Калика смотрел непонимающе. Томас поспешно поправился:
— В воинском деле, конечно. Ты мыслишь о высоком, вижу,
но и благородное искусство войны в нашем мире стоит не на последнем месте!
— Увы, мир глуп и жесток. Все еще.
Томас воскликнул удивленно:
— О чем поют менестрели, как не о воинских подвигах? Не
о боях, сражениях? Для чего еще рождаются герои, как не для битв и славной
гибели?
Калика покачал головой, не ответил. Под ним был такой же
огромный жеребец, как и у Томаса, но Томас помнил, какого труда стоило обломать
своего зверя, а под каликой конь как шелковый, лишь пугливо косится.

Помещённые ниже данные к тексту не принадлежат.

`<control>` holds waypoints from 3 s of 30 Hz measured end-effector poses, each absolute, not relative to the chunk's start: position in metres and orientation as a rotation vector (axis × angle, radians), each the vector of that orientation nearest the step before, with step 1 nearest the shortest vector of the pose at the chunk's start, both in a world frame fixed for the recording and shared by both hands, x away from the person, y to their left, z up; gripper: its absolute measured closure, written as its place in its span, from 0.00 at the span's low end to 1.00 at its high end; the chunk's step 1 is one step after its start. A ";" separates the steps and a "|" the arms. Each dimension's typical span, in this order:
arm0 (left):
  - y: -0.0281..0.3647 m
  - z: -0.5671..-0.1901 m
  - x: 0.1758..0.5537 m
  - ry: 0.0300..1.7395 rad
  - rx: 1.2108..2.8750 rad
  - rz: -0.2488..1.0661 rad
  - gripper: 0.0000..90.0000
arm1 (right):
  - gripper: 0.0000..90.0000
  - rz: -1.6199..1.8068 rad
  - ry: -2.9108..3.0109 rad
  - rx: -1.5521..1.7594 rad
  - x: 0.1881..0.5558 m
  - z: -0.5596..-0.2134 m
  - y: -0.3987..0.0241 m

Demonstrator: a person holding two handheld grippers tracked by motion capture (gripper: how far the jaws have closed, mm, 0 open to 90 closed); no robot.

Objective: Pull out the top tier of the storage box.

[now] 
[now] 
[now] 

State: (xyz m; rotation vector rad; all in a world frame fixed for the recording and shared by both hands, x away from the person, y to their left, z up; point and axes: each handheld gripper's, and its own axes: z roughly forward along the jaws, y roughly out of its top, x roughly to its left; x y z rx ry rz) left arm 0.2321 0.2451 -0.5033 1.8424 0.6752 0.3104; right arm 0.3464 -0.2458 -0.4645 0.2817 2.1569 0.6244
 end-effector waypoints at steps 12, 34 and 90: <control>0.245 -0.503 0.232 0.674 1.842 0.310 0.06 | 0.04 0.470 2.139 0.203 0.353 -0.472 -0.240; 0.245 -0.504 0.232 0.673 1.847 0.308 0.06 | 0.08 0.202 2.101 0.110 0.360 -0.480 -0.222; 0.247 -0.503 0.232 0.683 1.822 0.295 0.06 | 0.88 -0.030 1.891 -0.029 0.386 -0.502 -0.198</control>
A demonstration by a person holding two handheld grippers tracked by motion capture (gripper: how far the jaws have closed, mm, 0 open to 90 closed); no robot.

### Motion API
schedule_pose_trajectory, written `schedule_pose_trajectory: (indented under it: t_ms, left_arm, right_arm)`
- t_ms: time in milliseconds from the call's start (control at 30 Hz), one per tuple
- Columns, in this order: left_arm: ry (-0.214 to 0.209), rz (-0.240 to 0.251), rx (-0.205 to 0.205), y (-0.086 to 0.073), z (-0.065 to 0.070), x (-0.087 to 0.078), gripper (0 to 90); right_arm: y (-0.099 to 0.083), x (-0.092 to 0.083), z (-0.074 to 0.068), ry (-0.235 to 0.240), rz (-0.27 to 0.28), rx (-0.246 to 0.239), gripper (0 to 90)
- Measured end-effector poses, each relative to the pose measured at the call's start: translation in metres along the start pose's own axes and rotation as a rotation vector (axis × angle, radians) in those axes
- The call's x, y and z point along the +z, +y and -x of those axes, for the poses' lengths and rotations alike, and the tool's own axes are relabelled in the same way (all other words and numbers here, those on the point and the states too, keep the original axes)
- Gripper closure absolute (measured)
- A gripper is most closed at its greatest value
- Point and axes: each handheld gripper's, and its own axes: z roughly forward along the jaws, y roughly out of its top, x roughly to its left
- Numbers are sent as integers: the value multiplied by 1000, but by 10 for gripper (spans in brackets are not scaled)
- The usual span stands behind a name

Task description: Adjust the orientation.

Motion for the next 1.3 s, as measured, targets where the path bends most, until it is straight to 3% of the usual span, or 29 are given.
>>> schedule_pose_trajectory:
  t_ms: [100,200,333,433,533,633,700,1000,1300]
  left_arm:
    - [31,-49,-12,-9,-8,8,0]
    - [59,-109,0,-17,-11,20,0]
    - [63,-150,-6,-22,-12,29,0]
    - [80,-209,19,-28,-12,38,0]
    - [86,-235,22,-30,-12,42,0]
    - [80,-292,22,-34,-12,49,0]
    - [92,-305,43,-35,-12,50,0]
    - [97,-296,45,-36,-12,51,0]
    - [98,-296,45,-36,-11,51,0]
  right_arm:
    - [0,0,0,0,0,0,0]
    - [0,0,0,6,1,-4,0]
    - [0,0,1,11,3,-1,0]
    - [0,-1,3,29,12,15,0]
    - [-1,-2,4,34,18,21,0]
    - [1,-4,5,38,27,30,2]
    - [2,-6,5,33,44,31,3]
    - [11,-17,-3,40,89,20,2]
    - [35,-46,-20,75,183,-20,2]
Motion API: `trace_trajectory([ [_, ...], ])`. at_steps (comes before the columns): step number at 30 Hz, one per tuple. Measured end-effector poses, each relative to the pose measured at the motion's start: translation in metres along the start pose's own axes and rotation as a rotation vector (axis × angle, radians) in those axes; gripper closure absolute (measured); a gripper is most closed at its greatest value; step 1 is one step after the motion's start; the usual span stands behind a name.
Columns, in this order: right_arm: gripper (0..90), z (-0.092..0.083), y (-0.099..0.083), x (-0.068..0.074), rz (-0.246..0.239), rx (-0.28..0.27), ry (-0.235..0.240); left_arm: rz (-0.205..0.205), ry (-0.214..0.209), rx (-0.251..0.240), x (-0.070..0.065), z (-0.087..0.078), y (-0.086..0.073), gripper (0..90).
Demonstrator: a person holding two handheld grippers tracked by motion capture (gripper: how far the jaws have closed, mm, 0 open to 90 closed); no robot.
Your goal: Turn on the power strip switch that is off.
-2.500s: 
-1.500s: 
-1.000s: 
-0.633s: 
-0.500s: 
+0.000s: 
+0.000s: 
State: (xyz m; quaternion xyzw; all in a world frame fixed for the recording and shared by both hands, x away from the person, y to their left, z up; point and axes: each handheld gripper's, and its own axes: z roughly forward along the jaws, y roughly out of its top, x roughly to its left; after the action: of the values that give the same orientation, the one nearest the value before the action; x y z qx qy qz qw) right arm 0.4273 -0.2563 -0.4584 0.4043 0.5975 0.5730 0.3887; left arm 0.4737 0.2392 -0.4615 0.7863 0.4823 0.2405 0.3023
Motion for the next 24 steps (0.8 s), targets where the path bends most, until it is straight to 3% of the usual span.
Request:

Неужели
верны слухи о том, что скифы способны сдавить коленями так, что ребра трещат, а
конь падает замертво?
— Эллины, — заговорил Томас, пытаясь вызвать
калику на разговор, — знавшие езду только на колесницах, когда впервые
увидели конных тавро-славян, сочли их сказочными зверями — полулюдьми-полуконями.
Так и назвали: конные тавры, кентавры! Они, говорят, на полном скаку метко
стреляли из луков!
Калика покосился на рыцаря, спросил коротко:
— В твоем мешке еда есть?
— Нет, только чаша, — ответил Томас
огорченно. — А что?
Калика мгновенно сорвал с плеча лук, мелькнуло белое
оперение, сразу же Томас услышал звонкий щелчок. Калика с безучастным лицом
снял тетиву, повесил лук за спину. Лишь тогда остолбеневший Томас посмотрел
вперед на дорогу, куда унеслась стрела.
В сорока шагах на обочине бился пронзенный насквозь крупный
заяц. Томас, все еще не веря глазам, пустил коня впереди калики, концом копья
подхватил добычу. Калика все с тем же непроницаемым лицом протянул руку. Томас
поспешно выдернул стрелу, вытер кровь и почтительно подал калике:
— На привале сам освежую, святой отец!.. Э-э... сэр
калика. Конечно, вера Христова самая правильная, но в язычестве тоже что-то,
оказывается, есть...
Калика усмехнулся краешком рта, смолчал.